Marie Ann filed a petition for contempt for child support arrearages on the 27th. The court conducted a conference with the parties’ attorneys that same day. As a result of this conference, the court entered an order, which, among other things, awarded the Fishburns, who had been keeping the child, temporary custody of Jessica, permitted Charles visitation rights with Jessica, and ordered Charles to pay child support to the Fishburns.

Less than a month after the entry of this order, the Fishburns filed a petition for adoption. The court set a hearing on the adoption petition for May 22. Charles requested consolidation of the two actions, which was granted.

Charles was represented by three different attorneys from the time he filed his petition for change of custody until the morning of the hearing on the Fishburns’ adoption petition. The first attorney withdrew because Charles had not paid fees which he owed. The second, a Legal Services Organization (LSO) attorney, withdrew because she believed that Charles, in violation of his agreement with LSO, was not cooperating with her attempts to respond to the Fishburns’ discovery requests. Charles fired his third attorney on the morning of the hearing. The court proceeded with the hearing after allowing Taylor’s attorney to withdraw and without any advice to or discussion with Taylor about any right to counsel or the hazards of proceeding without counsel. Charles did not request a continuance to retain new counsel; instead, he waited until after the court had heard a substantial portion of the Fishburns’ case before he requested a continuance, not to search for new counsel, but to allow himself more time to organize his own presentation of the case. The court refused to continue the hearing.
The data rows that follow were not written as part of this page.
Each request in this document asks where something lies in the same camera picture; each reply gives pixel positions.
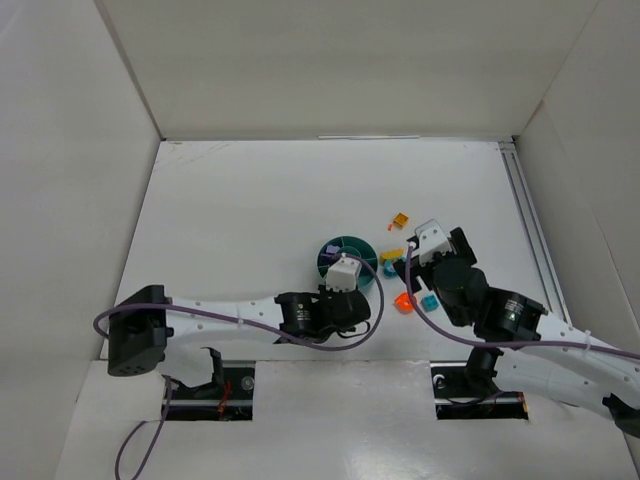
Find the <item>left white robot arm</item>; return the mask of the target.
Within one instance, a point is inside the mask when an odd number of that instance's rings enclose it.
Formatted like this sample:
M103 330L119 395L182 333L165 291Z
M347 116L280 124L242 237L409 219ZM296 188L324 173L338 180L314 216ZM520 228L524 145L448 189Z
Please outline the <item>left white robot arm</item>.
M368 325L371 309L363 293L286 292L244 302L171 299L161 285L149 285L106 313L107 365L112 377L159 370L187 386L208 382L203 360L186 354L204 348L221 363L215 343L249 341L332 351L332 336L350 338Z

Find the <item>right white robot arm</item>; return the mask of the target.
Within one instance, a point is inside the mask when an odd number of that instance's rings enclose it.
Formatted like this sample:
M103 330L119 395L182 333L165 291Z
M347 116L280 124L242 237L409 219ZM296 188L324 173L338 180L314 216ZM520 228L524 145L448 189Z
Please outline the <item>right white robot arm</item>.
M467 345L464 374L487 394L517 391L581 407L627 435L639 435L639 356L581 331L523 294L489 285L464 231L445 233L435 220L407 241L394 268L409 295L433 293L452 326L470 339L422 320Z
Charles raises six issues on appeal. Because we reverse, we need only address the following issue:

Did the trial court violate Charles’s statutory right to counsel by failing to inform him of his rights and by proceeding with the hearing on the termination of Charles’s parental rights after Charles discharged his third attorney?

Charles argues that the trial court erred in proceeding with the hearing on the termination of his parental rights without instructing him as to his federal constitutional and state statutory rights to counsel, without informing him that counsel would be appointed for him if he was indigent, and without inquiring into his ability to pay for counsel. The Fishburns offer three arguments in response: that Charles waived any right to appointed counsel; that Charles had no federal constitutional right to counsel; and that Charles had no statutory right to counsel.

Charles argues that, because the trial court was determining whether to terminate his parental rights in this adoption proceeding, he was entitled to the rights which our statutes guarantee to parents in involuntary termination proceedings. He asserts that, under our involuntary termination statute, he was entitled to be informed of his right to counsel and his right to appointed counsel if he did not have the resources to retain private counsel.

In Indiana, the right to counsel in proceedings to terminate parental rights is granted by statute. IND.CODE § 31-6-3-2(c); Keen v. Department of Public Welfare (1988), Ind.App., 523 N.E.2d 452, 454; In re Laney (1986), Ind.App., 489 N.E.2d 551, 554. In order to protect the right, our statutes also provide that the trial court must inform the parents in involuntary termination both of their right to be represented by counsel and their right to appointed counsel if they are indigent. I.C. § 31 — 6—5—3(7) 2 ; see Keen, *1335 523 N.E.2d at 454-456. The rights afforded by the involuntary termination statutes apply in adoption proceedings where the petitioners seek to adopt over the objections of one or both of the natural parents. In re McClure (1990), Ind.App., 549 N.E.2d 392, 394, see also In re Dove (1977), 174 Ind.App. 464, 468, 368 N.E.2d 6, 9 reh. denied 174 Ind.App. 464, 371 N.E.2d 387.

Here, Charles possessed three related statutory rights: the right to be represented by counsel; the right to have counsel provided if he could not afford private representation; and the right to be informed of the two preceding rights. The court failed to inform him of his right to counsel, and therefore denied him the rights guaranteed by our statute.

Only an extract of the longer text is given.